WORK INSTRUCTION - When you transcribe the entries, reproduce every character and exclude the images.

[DATA]

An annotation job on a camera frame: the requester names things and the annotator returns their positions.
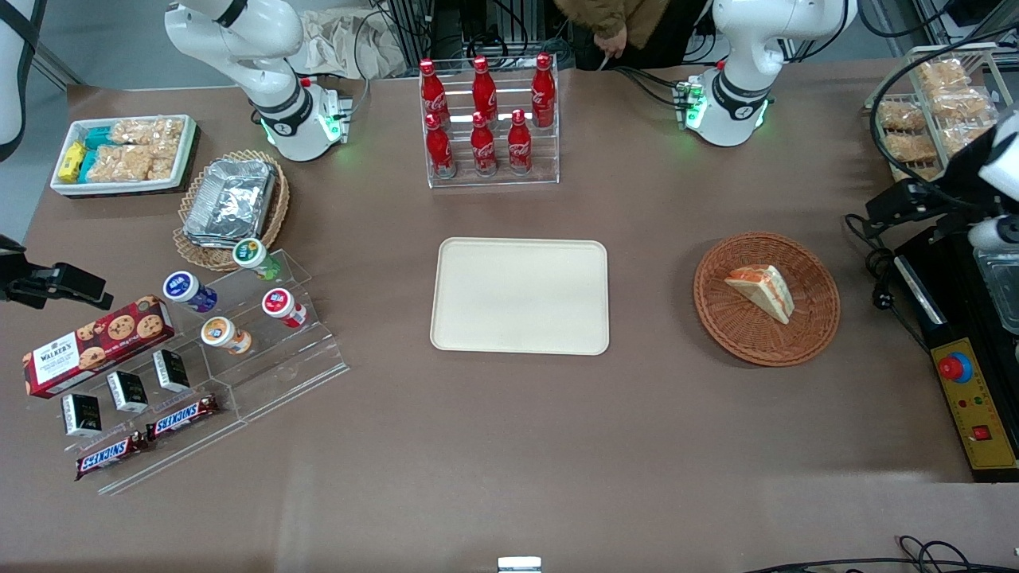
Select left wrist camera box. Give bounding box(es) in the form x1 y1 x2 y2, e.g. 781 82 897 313
866 180 956 232

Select orange lid cup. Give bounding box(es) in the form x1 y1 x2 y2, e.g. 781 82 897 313
200 316 253 356

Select clear plastic container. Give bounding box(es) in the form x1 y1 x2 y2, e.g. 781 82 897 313
973 245 1019 335

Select small black box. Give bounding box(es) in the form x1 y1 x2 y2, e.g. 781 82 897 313
61 393 103 437
152 349 191 393
106 371 150 413

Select light wicker basket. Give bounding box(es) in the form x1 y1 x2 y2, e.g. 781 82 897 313
173 150 291 272

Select triangular sandwich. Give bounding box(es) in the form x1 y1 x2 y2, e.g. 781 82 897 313
724 265 796 325

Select clear acrylic stepped display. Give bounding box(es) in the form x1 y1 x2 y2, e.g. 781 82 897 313
28 249 349 496

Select green lid cup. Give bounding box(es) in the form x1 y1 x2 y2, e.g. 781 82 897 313
232 238 284 282

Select black power cable with plug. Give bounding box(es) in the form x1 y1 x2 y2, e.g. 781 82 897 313
844 211 932 351

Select brown round wicker basket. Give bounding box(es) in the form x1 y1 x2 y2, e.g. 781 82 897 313
693 231 841 368

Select clear acrylic bottle rack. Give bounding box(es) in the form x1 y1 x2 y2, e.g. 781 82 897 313
420 68 560 189

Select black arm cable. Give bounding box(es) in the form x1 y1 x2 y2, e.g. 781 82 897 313
868 24 1019 212

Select person in dark clothes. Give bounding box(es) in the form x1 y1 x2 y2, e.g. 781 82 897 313
553 0 713 71

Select black floor cable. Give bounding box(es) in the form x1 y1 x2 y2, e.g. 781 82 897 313
744 536 1019 573

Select red Walkers cookie box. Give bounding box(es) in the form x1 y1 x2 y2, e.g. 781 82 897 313
22 295 176 399

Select yellow snack packet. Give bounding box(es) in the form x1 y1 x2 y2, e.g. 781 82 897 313
57 142 87 183

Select yellow emergency stop control box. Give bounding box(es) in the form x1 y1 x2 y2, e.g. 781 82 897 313
930 338 1019 472

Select crumpled white cloth bag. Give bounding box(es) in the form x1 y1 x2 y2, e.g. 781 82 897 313
291 10 407 80

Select white rectangular snack bin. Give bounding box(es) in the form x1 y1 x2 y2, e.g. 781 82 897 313
49 115 200 198

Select Snickers chocolate bar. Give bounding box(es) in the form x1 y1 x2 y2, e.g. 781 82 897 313
76 431 152 481
146 394 220 441

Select stack of foil trays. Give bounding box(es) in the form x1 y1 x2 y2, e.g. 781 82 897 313
183 158 277 249

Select beige plastic tray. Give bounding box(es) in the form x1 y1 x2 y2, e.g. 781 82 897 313
430 237 611 356

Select rice cracker snack bag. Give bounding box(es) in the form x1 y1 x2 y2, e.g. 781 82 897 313
86 145 178 183
110 117 185 149

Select blue lid cup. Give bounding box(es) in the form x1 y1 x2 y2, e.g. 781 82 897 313
162 271 218 314

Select red cola bottle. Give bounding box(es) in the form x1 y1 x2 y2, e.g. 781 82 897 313
424 113 457 179
507 109 533 175
419 58 451 132
470 111 499 177
531 53 556 129
472 56 499 122

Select white wire snack rack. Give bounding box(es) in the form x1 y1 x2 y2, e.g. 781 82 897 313
864 44 1005 185

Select red lid cup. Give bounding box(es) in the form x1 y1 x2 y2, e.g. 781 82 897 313
262 288 308 329

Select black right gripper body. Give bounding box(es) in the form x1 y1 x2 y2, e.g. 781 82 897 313
0 235 31 305

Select black appliance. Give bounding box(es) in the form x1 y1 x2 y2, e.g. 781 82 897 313
892 225 1019 483

[/DATA]

RESULT -
An annotation job on a camera frame: the requester names things and the annotator returns their positions.
Select left wrist camera box. Give bounding box(es) in the form x1 y1 x2 y2, e.g. 781 82 897 313
866 180 956 232

Select orange lid cup. Give bounding box(es) in the form x1 y1 x2 y2, e.g. 781 82 897 313
200 316 253 356

Select clear plastic container. Give bounding box(es) in the form x1 y1 x2 y2, e.g. 781 82 897 313
973 245 1019 335

Select small black box. Give bounding box(es) in the form x1 y1 x2 y2, e.g. 781 82 897 313
61 393 103 437
152 349 191 393
106 371 150 413

Select light wicker basket. Give bounding box(es) in the form x1 y1 x2 y2, e.g. 781 82 897 313
173 150 291 272

Select triangular sandwich. Give bounding box(es) in the form x1 y1 x2 y2, e.g. 781 82 897 313
724 265 796 325

Select clear acrylic stepped display. Give bounding box(es) in the form x1 y1 x2 y2, e.g. 781 82 897 313
28 249 349 496

Select green lid cup. Give bounding box(es) in the form x1 y1 x2 y2, e.g. 781 82 897 313
232 238 284 282

Select black power cable with plug. Give bounding box(es) in the form x1 y1 x2 y2, e.g. 781 82 897 313
844 211 932 351

Select brown round wicker basket. Give bounding box(es) in the form x1 y1 x2 y2, e.g. 781 82 897 313
693 231 841 368

Select clear acrylic bottle rack. Give bounding box(es) in the form x1 y1 x2 y2, e.g. 781 82 897 313
420 68 560 189

Select black arm cable. Give bounding box(es) in the form x1 y1 x2 y2, e.g. 781 82 897 313
868 24 1019 212

Select person in dark clothes. Give bounding box(es) in the form x1 y1 x2 y2, e.g. 781 82 897 313
553 0 713 71

Select black floor cable. Give bounding box(es) in the form x1 y1 x2 y2, e.g. 781 82 897 313
744 536 1019 573

Select red Walkers cookie box. Give bounding box(es) in the form x1 y1 x2 y2, e.g. 781 82 897 313
22 295 176 399

Select yellow snack packet. Give bounding box(es) in the form x1 y1 x2 y2, e.g. 781 82 897 313
57 142 87 183

Select yellow emergency stop control box. Give bounding box(es) in the form x1 y1 x2 y2, e.g. 781 82 897 313
930 338 1019 472

Select crumpled white cloth bag. Give bounding box(es) in the form x1 y1 x2 y2, e.g. 781 82 897 313
291 10 407 80

Select white rectangular snack bin. Give bounding box(es) in the form x1 y1 x2 y2, e.g. 781 82 897 313
49 115 200 198

Select Snickers chocolate bar. Give bounding box(es) in the form x1 y1 x2 y2, e.g. 781 82 897 313
76 431 152 481
146 394 220 441

Select stack of foil trays. Give bounding box(es) in the form x1 y1 x2 y2, e.g. 781 82 897 313
183 158 277 249

Select beige plastic tray. Give bounding box(es) in the form x1 y1 x2 y2, e.g. 781 82 897 313
430 237 611 356

Select rice cracker snack bag. Give bounding box(es) in the form x1 y1 x2 y2, e.g. 781 82 897 313
86 145 178 183
110 117 185 149

Select blue lid cup. Give bounding box(es) in the form x1 y1 x2 y2, e.g. 781 82 897 313
162 271 218 314

Select red cola bottle. Give bounding box(es) in the form x1 y1 x2 y2, e.g. 781 82 897 313
424 113 457 179
507 109 533 175
419 58 451 132
470 111 499 177
531 53 556 129
472 56 499 122

Select white wire snack rack. Give bounding box(es) in the form x1 y1 x2 y2, e.g. 781 82 897 313
864 44 1005 185

Select red lid cup. Give bounding box(es) in the form x1 y1 x2 y2, e.g. 781 82 897 313
262 288 308 329

Select black right gripper body. Give bounding box(es) in the form x1 y1 x2 y2, e.g. 781 82 897 313
0 235 31 305

Select black appliance. Give bounding box(es) in the form x1 y1 x2 y2, e.g. 781 82 897 313
892 225 1019 483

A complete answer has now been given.